A design flaw attack alludes to an attack wherein a malicious client purposely makes a smart contract, decentralized market, or other software with information on certain flaws to trick people interfacing inside the permissionless environment.
A design flaw attack normally exhibits high apparent incentives for users to lock their funds into a smart contract. A flawed definition in certain rules encompassing the contract, or the protocol on which it is fabricated, may lead to unfair settlement or release of funds.
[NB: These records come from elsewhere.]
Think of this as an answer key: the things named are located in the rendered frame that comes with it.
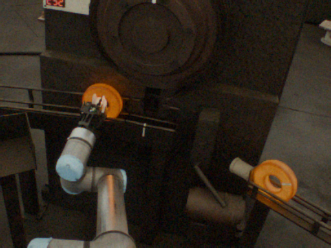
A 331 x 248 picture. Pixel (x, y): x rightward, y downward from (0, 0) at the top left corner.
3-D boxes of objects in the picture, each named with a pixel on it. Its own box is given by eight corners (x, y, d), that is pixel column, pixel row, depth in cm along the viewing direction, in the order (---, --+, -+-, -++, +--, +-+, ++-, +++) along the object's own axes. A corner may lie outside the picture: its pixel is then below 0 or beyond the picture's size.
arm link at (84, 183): (90, 197, 144) (91, 181, 134) (59, 195, 142) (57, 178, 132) (92, 175, 150) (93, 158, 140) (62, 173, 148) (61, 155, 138)
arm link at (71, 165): (54, 177, 132) (53, 162, 125) (67, 148, 140) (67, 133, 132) (80, 185, 132) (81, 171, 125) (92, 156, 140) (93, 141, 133)
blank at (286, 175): (264, 197, 142) (259, 202, 140) (253, 159, 139) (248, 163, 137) (301, 200, 130) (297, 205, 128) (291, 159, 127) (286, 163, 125)
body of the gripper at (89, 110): (104, 103, 142) (93, 127, 135) (105, 117, 149) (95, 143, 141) (84, 98, 143) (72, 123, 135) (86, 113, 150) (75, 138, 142)
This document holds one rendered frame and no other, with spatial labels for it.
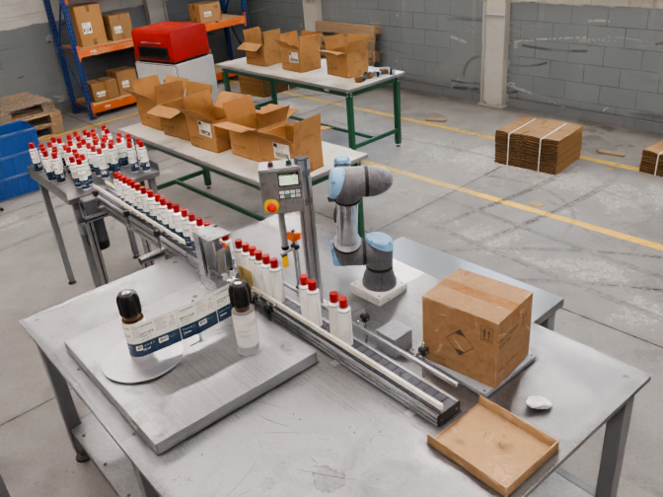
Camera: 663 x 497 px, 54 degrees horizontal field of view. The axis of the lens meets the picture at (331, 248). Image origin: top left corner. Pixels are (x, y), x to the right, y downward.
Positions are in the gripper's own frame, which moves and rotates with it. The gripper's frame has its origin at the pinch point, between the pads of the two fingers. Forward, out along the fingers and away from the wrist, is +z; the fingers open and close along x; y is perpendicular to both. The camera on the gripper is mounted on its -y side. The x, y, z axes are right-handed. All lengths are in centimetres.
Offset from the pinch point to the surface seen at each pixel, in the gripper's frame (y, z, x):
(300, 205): 19, -31, -40
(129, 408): 24, 12, -127
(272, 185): 13, -41, -48
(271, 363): 41, 12, -79
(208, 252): -20, -6, -62
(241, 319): 31, -5, -82
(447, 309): 89, -10, -36
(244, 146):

A design flaw attack can likewise be directed when a malicious client chooses to take advantage of flaws on a contract that was made by one more client with practically no vindictive intent. In this case, the attack would depend on data asymmetry between the attacker and any potential open network participant.

Models

Expectation markets on the Augur platform are one target of design flaw attacks. For example, a considerable lot of its broken markets depend on dubious and hazy definitions, with the ultimate purpose of fooling users into betting money in a contract whose outcome will be questioned due to clashing boundaries and translations.
Other potential design flaw attacks might target oracles or data sources, for example, price takes care of. For instance, an attacker could purposely target a market or protocol that depends on a single outer price source API that might be censured before a contract termination/settlement date, subsequently giving the attacker an advantage in having the option to control any smart contracts depending on this data source.